------ Data to use

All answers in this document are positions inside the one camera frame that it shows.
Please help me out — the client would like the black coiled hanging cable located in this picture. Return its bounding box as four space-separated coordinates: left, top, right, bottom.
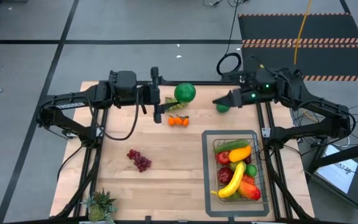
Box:
215 0 243 77

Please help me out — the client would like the small green lime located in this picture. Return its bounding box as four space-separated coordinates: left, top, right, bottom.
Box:
246 164 258 178

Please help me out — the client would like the red grape bunch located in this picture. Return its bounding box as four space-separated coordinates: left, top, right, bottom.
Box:
127 149 152 173

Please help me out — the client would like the green succulent plant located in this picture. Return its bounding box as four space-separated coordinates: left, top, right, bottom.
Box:
81 188 119 224

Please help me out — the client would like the grey mat with dark border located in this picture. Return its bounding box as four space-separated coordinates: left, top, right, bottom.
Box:
201 129 270 218

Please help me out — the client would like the black perforated bracket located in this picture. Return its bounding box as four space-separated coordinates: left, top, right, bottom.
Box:
221 70 245 83

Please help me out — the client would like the yellow banana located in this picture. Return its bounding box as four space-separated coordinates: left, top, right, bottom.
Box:
210 161 246 199

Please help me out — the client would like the yellow oval fruit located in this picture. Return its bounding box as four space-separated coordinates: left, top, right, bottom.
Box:
228 145 252 163

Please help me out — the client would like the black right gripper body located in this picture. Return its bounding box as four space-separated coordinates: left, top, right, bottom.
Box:
239 78 265 109

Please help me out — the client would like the bright red apple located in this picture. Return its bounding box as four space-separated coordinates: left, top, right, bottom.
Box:
216 151 231 166

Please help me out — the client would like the gold wire basket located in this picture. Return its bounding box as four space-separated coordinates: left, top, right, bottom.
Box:
212 138 269 205

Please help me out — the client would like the green grape bunch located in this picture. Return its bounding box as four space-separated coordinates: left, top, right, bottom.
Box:
165 96 189 112

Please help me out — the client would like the red and orange mango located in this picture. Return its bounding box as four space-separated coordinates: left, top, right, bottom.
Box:
237 180 262 201

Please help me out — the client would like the black aluminium table frame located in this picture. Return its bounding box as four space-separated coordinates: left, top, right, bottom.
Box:
53 70 315 224

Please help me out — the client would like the yellow hanging cable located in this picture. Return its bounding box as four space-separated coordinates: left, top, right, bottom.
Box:
293 0 313 65

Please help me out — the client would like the black cable bundle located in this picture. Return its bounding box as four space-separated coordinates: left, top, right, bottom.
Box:
202 0 250 8

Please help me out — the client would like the orange tangerine cluster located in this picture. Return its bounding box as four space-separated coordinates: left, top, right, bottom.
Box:
167 114 190 128

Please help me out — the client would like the black stand beam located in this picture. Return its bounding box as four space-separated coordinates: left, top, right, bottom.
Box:
305 136 358 218

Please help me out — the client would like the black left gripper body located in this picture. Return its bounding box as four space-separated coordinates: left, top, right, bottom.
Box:
108 66 163 124

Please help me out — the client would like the black hazard-striped floor mat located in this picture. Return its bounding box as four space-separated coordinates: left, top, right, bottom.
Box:
237 12 358 82

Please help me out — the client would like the green cucumber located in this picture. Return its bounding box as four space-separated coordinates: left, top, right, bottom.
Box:
214 139 250 154

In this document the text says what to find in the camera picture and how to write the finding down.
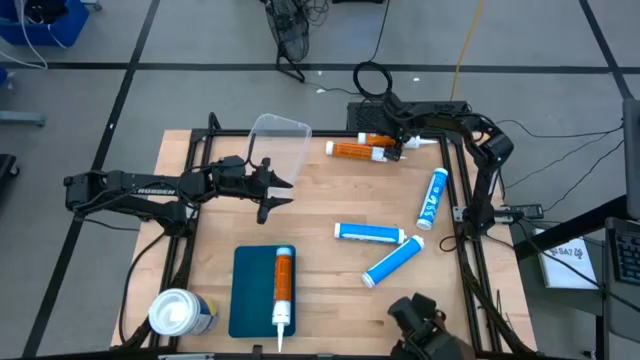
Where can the grey metal base plate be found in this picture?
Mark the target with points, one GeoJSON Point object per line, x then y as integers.
{"type": "Point", "coordinates": [457, 214]}

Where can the white paper sign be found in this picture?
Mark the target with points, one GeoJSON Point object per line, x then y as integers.
{"type": "Point", "coordinates": [567, 267]}

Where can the grey monitor edge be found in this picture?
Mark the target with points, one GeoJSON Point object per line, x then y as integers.
{"type": "Point", "coordinates": [632, 155]}

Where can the black desk beam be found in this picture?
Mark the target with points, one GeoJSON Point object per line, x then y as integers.
{"type": "Point", "coordinates": [600, 215]}

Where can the orange sealant tube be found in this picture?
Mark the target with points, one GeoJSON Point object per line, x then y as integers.
{"type": "Point", "coordinates": [283, 280]}
{"type": "Point", "coordinates": [375, 140]}
{"type": "Point", "coordinates": [355, 151]}

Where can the blue plastic bin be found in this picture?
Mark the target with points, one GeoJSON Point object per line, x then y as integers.
{"type": "Point", "coordinates": [50, 27]}

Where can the black aluminium table frame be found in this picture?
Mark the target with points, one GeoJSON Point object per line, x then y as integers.
{"type": "Point", "coordinates": [340, 133]}

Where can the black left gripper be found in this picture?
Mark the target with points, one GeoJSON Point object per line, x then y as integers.
{"type": "Point", "coordinates": [235, 180]}

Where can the black perforated computer case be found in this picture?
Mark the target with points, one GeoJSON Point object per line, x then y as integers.
{"type": "Point", "coordinates": [440, 107]}

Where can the blue silicone tube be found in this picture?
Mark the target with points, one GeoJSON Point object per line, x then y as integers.
{"type": "Point", "coordinates": [392, 262]}
{"type": "Point", "coordinates": [432, 200]}
{"type": "Point", "coordinates": [367, 232]}

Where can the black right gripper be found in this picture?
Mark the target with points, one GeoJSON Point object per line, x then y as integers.
{"type": "Point", "coordinates": [400, 120]}

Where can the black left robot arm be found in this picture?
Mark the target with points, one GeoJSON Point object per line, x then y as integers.
{"type": "Point", "coordinates": [135, 192]}

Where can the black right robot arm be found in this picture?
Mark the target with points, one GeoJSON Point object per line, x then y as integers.
{"type": "Point", "coordinates": [492, 150]}

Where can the black floor fan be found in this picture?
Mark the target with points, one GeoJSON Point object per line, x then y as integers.
{"type": "Point", "coordinates": [290, 30]}

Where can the teal rectangular tray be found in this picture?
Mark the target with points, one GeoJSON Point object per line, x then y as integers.
{"type": "Point", "coordinates": [252, 290]}

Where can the clear plastic container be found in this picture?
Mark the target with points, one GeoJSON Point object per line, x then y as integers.
{"type": "Point", "coordinates": [285, 145]}

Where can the black keyboard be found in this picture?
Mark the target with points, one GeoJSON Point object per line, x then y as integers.
{"type": "Point", "coordinates": [627, 255]}

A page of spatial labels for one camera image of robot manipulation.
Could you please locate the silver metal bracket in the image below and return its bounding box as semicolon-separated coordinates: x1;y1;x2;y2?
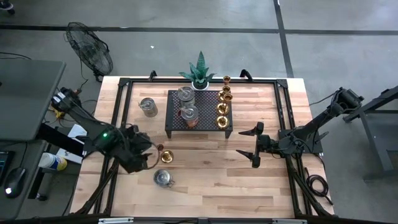
98;217;135;224
272;218;308;224

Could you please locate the white paper sheet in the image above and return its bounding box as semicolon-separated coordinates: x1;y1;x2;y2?
55;147;84;165
67;123;88;139

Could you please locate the black control box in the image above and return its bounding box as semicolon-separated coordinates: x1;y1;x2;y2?
37;123;85;157

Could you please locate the black aluminium rig frame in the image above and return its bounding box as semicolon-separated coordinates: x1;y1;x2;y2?
70;77;335;224

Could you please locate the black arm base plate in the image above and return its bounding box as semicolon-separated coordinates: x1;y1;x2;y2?
278;128;330;155
76;135;128;153

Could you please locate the grey computer desk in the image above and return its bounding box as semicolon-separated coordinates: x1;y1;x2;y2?
0;139;47;220

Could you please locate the green plant in white pot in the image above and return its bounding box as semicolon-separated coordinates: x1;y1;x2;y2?
178;50;217;91

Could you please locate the glass candle jar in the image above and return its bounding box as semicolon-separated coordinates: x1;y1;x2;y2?
176;86;196;106
153;169;175;189
179;104;200;128
139;97;159;118

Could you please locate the black perforated metal rack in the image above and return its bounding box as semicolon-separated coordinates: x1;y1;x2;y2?
164;90;234;139

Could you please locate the black floor fan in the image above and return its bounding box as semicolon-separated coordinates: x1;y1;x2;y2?
63;21;114;83

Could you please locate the black fan cable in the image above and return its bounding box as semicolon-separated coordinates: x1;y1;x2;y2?
74;58;99;103

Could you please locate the large grey desk top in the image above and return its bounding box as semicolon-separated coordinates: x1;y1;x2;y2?
0;58;67;142

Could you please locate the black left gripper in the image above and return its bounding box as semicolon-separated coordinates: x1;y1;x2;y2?
116;124;155;174

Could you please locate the yellow power plug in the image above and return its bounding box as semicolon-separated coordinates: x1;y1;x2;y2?
49;107;67;119

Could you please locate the white wipes canister yellow lid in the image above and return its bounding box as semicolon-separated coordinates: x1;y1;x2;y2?
37;152;68;172

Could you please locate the black framed desk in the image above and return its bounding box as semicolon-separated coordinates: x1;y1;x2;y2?
341;85;398;183

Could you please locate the black computer mouse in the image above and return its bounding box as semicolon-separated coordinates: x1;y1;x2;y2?
2;167;27;199

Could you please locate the coiled black cable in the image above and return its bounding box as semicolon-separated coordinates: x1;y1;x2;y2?
305;167;334;206

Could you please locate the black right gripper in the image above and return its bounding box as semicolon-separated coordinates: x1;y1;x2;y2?
235;121;277;168

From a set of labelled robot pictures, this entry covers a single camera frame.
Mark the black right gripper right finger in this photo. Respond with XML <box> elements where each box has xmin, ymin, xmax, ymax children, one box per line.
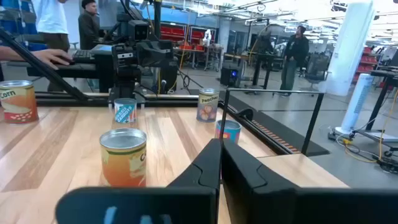
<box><xmin>221</xmin><ymin>141</ymin><xmax>398</xmax><ymax>224</ymax></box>

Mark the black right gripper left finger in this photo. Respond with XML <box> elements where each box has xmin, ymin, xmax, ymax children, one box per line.
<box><xmin>55</xmin><ymin>138</ymin><xmax>222</xmax><ymax>224</ymax></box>

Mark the orange corn can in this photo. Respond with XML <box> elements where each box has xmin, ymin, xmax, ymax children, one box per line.
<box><xmin>0</xmin><ymin>80</ymin><xmax>40</xmax><ymax>124</ymax></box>
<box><xmin>99</xmin><ymin>128</ymin><xmax>148</xmax><ymax>188</ymax></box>

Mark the white teal carrots can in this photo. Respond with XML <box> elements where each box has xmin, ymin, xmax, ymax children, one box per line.
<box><xmin>113</xmin><ymin>98</ymin><xmax>138</xmax><ymax>124</ymax></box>

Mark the peaches can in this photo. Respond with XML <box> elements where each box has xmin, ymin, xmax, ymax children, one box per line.
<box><xmin>196</xmin><ymin>88</ymin><xmax>221</xmax><ymax>123</ymax></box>

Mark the multicolour striped can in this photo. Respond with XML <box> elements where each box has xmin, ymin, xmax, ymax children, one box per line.
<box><xmin>215</xmin><ymin>119</ymin><xmax>242</xmax><ymax>145</ymax></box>

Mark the person's forearm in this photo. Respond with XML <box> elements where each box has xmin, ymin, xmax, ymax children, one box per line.
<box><xmin>0</xmin><ymin>45</ymin><xmax>35</xmax><ymax>62</ymax></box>

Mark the red bin shelf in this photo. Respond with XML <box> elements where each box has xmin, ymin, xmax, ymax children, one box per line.
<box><xmin>352</xmin><ymin>45</ymin><xmax>379</xmax><ymax>84</ymax></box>
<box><xmin>187</xmin><ymin>26</ymin><xmax>216</xmax><ymax>45</ymax></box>
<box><xmin>159</xmin><ymin>22</ymin><xmax>188</xmax><ymax>44</ymax></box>

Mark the person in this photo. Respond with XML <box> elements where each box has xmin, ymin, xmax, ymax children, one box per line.
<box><xmin>30</xmin><ymin>0</ymin><xmax>71</xmax><ymax>53</ymax></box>
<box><xmin>77</xmin><ymin>0</ymin><xmax>106</xmax><ymax>50</ymax></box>
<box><xmin>279</xmin><ymin>25</ymin><xmax>310</xmax><ymax>98</ymax></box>

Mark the black keyboard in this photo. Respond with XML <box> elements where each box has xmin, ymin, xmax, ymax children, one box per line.
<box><xmin>72</xmin><ymin>49</ymin><xmax>95</xmax><ymax>64</ymax></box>

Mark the black computer tower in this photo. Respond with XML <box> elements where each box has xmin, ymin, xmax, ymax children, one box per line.
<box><xmin>220</xmin><ymin>62</ymin><xmax>241</xmax><ymax>88</ymax></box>

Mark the person's hand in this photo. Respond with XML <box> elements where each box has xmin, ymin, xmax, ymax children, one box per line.
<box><xmin>32</xmin><ymin>49</ymin><xmax>74</xmax><ymax>67</ymax></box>

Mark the black standing desk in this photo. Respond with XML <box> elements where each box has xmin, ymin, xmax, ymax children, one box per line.
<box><xmin>223</xmin><ymin>51</ymin><xmax>282</xmax><ymax>91</ymax></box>
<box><xmin>349</xmin><ymin>63</ymin><xmax>398</xmax><ymax>158</ymax></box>

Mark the white tower fan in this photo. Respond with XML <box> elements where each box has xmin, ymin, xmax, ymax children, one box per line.
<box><xmin>334</xmin><ymin>73</ymin><xmax>375</xmax><ymax>136</ymax></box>

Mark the black office chair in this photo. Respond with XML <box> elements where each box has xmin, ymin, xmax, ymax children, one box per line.
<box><xmin>303</xmin><ymin>52</ymin><xmax>331</xmax><ymax>83</ymax></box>

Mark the blue storage bin rack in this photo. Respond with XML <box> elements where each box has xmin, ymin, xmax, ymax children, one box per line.
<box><xmin>0</xmin><ymin>0</ymin><xmax>48</xmax><ymax>52</ymax></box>

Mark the white pillar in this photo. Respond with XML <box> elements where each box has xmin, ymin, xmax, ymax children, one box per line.
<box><xmin>323</xmin><ymin>0</ymin><xmax>376</xmax><ymax>98</ymax></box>

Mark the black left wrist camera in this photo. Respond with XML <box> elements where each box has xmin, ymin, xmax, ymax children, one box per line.
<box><xmin>127</xmin><ymin>19</ymin><xmax>150</xmax><ymax>42</ymax></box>

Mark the yellow cable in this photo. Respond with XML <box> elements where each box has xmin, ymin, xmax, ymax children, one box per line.
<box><xmin>341</xmin><ymin>88</ymin><xmax>398</xmax><ymax>165</ymax></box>

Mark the black cable hook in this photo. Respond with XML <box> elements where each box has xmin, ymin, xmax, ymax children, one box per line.
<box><xmin>237</xmin><ymin>107</ymin><xmax>254</xmax><ymax>123</ymax></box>

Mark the black metal rail stand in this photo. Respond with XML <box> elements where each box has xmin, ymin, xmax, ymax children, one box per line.
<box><xmin>219</xmin><ymin>87</ymin><xmax>326</xmax><ymax>156</ymax></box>

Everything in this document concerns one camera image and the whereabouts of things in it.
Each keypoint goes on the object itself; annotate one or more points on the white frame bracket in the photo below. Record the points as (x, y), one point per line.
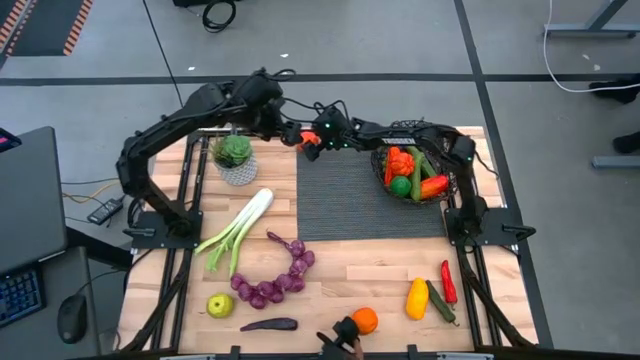
(187, 357)
(465, 356)

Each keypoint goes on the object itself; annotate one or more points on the green apple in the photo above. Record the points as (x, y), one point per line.
(220, 306)

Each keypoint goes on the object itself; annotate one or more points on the orange carrot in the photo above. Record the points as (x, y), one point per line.
(388, 170)

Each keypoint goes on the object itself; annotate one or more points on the purple eggplant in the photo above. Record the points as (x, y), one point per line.
(270, 324)

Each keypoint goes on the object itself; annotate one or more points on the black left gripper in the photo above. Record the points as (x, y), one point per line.
(290, 132)

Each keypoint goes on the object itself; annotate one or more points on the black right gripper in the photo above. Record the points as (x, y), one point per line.
(334, 131)

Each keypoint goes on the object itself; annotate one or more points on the grey woven placemat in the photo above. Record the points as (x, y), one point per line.
(350, 200)

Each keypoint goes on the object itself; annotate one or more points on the grey desk leg frame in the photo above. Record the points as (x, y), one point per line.
(590, 30)

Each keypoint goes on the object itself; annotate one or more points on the green cucumber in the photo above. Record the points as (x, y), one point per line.
(416, 180)

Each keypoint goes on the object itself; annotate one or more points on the green and white leek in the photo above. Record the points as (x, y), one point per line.
(250, 210)

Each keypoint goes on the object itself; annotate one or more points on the black hazard-striped floor mat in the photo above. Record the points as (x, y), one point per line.
(40, 30)

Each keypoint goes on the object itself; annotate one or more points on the grey desk foot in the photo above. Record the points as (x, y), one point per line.
(615, 161)

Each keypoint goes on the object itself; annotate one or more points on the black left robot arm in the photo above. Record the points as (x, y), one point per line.
(165, 120)

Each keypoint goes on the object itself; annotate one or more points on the black computer mouse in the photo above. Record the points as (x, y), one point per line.
(72, 317)

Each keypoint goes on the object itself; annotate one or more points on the orange pumpkin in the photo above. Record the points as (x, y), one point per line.
(311, 138)
(402, 164)

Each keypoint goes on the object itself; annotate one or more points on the person's black shoe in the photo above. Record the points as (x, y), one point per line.
(617, 92)
(627, 141)

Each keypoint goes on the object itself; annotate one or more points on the large black monitor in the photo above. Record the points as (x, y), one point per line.
(9, 140)

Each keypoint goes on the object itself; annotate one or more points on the dark green chili pepper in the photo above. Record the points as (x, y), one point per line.
(441, 303)

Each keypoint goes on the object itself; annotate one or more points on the black backlit keyboard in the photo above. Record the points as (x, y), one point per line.
(20, 297)

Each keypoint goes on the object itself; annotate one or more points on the orange fruit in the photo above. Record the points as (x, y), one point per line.
(366, 320)

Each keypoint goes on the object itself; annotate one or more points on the red chili pepper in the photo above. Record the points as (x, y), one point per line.
(448, 285)

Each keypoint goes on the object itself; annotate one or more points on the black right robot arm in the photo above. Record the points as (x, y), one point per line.
(400, 135)

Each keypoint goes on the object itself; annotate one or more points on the succulent in white patterned pot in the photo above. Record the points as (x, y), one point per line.
(235, 160)

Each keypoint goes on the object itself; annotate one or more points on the red and yellow mango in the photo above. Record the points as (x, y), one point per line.
(435, 186)

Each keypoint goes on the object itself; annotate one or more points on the green bell pepper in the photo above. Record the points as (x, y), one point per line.
(400, 186)

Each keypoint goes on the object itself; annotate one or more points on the grey desk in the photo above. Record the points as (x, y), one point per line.
(30, 200)

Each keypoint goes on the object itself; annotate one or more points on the black power adapter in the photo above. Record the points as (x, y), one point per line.
(105, 211)

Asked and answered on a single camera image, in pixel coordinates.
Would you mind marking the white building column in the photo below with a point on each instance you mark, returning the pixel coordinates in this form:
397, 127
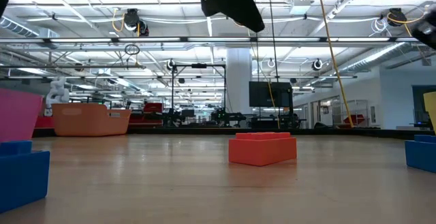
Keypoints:
238, 81

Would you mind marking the black robot workstation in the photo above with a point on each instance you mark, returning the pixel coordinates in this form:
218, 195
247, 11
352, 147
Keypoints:
228, 116
173, 116

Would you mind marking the red low cart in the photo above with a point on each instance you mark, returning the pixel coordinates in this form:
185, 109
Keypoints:
43, 122

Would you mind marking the long ceiling strip light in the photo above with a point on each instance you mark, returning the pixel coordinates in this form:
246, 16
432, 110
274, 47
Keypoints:
289, 39
218, 39
362, 39
81, 40

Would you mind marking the black frame stand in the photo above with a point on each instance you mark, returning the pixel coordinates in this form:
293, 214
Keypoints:
198, 65

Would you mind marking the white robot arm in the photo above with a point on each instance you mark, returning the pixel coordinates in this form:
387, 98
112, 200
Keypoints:
56, 93

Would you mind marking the blue toy brick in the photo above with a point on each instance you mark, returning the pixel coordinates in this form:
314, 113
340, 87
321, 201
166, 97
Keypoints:
422, 156
24, 179

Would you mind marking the red plastic tray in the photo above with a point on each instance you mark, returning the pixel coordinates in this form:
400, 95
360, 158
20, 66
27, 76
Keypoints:
17, 115

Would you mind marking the orange plastic bin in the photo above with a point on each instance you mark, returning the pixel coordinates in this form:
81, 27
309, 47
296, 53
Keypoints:
88, 122

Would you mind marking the red floor object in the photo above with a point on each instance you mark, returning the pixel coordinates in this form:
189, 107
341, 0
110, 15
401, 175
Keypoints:
354, 119

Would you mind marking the silver ceiling duct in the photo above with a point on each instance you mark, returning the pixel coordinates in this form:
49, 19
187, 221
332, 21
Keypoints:
378, 55
15, 26

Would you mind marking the orange toy brick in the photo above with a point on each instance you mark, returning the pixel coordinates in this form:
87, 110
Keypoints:
262, 150

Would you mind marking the black monitor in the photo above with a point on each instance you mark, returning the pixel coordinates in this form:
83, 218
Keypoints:
269, 94

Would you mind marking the red storage bin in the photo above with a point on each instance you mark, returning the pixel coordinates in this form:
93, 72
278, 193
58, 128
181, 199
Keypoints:
153, 108

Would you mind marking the yellow plastic tray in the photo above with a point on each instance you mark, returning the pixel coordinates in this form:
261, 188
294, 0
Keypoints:
431, 110

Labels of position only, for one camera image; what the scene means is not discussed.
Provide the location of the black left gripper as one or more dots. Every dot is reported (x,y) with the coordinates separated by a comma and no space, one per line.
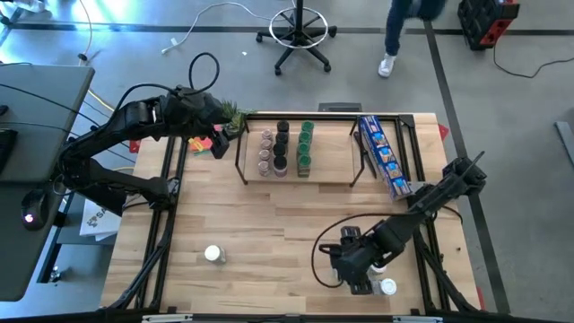
(184,112)

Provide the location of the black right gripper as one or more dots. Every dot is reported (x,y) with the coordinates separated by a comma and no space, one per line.
(356,262)

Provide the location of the white-lid spice jar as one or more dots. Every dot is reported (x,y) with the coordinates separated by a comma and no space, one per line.
(213,254)
(388,286)
(377,269)

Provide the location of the black-lid green herb jar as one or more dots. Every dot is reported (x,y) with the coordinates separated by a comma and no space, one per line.
(282,126)

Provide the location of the black-lid purple-label spice jar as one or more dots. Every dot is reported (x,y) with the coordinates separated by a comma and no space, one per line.
(280,161)

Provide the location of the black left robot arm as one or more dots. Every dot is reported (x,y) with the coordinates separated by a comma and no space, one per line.
(89,148)

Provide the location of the red folder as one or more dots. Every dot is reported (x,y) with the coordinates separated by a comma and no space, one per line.
(206,144)

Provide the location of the small potted green plant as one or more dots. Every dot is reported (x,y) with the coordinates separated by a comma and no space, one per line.
(235,116)

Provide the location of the green paper sheet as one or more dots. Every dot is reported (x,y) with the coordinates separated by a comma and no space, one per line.
(202,153)

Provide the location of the office stool base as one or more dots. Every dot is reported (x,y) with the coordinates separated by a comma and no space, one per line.
(298,40)

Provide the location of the dark gray box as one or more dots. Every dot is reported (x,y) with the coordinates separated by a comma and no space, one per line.
(339,107)

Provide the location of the blue plastic wrap box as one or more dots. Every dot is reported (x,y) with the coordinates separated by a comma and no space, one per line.
(383,152)

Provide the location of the white printed paper sheet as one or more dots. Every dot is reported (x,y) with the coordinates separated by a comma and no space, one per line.
(96,222)

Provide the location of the gray desk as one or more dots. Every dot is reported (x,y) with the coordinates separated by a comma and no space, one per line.
(27,134)

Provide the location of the person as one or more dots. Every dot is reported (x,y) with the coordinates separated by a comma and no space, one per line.
(394,31)

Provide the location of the black computer mouse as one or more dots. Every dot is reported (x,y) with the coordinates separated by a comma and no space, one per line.
(33,215)

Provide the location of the black keyboard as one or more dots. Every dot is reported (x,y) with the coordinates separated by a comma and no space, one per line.
(6,150)

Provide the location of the red and black tool case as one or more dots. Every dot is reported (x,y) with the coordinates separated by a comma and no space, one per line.
(480,18)

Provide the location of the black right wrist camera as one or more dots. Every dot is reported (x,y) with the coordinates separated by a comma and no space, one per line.
(350,234)

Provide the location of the silver bracket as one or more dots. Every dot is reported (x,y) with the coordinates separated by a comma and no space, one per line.
(167,318)
(417,319)

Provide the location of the red corner bracket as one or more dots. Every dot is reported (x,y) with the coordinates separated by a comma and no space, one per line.
(133,145)
(442,131)

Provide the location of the wooden shelf black frame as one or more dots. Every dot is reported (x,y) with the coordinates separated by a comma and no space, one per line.
(332,152)

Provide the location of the black aluminium table frame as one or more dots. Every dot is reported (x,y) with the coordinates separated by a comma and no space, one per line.
(407,120)

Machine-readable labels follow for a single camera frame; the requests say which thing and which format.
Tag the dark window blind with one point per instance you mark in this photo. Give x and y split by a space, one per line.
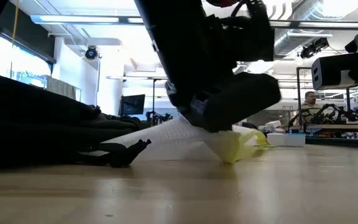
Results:
33 37

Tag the white and blue box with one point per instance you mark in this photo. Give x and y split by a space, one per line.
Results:
286 140

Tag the black computer monitor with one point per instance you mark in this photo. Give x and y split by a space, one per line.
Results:
132 104

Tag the silver ventilation duct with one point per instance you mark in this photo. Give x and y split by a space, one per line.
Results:
300 37

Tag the white mesh pouch green trim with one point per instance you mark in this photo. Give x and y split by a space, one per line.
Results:
172 140

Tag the black backpack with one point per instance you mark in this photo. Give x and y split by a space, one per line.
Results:
26 124

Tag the black ceiling spotlight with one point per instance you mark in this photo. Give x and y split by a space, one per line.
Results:
91 53
314 48

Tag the black stand frame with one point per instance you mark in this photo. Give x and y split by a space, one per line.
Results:
153 93

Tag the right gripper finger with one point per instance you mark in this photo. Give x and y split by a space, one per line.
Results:
337 71

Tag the person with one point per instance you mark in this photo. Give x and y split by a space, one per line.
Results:
310 98

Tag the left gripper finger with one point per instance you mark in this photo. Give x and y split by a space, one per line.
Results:
238 99

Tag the grey curtain panel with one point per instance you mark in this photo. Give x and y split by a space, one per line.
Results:
61 88

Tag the robot workstation with black frame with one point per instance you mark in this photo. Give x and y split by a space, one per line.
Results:
337 116

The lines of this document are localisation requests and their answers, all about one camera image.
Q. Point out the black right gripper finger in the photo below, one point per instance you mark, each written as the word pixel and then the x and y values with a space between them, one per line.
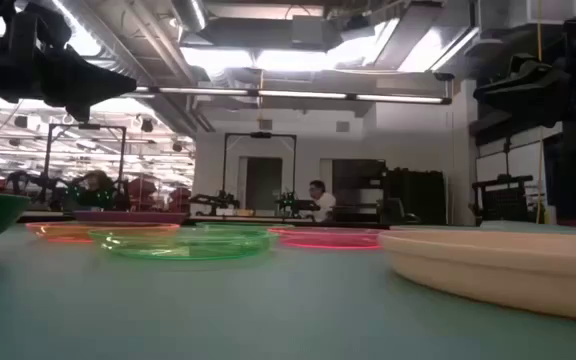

------------

_What is being asked_:
Look through the entries for the string "tube". Every line that has it belongs in the answer.

_Response to the task_:
Where can the orange sealant tube be found in this picture?
Where can the blue silicone tube be found in this picture?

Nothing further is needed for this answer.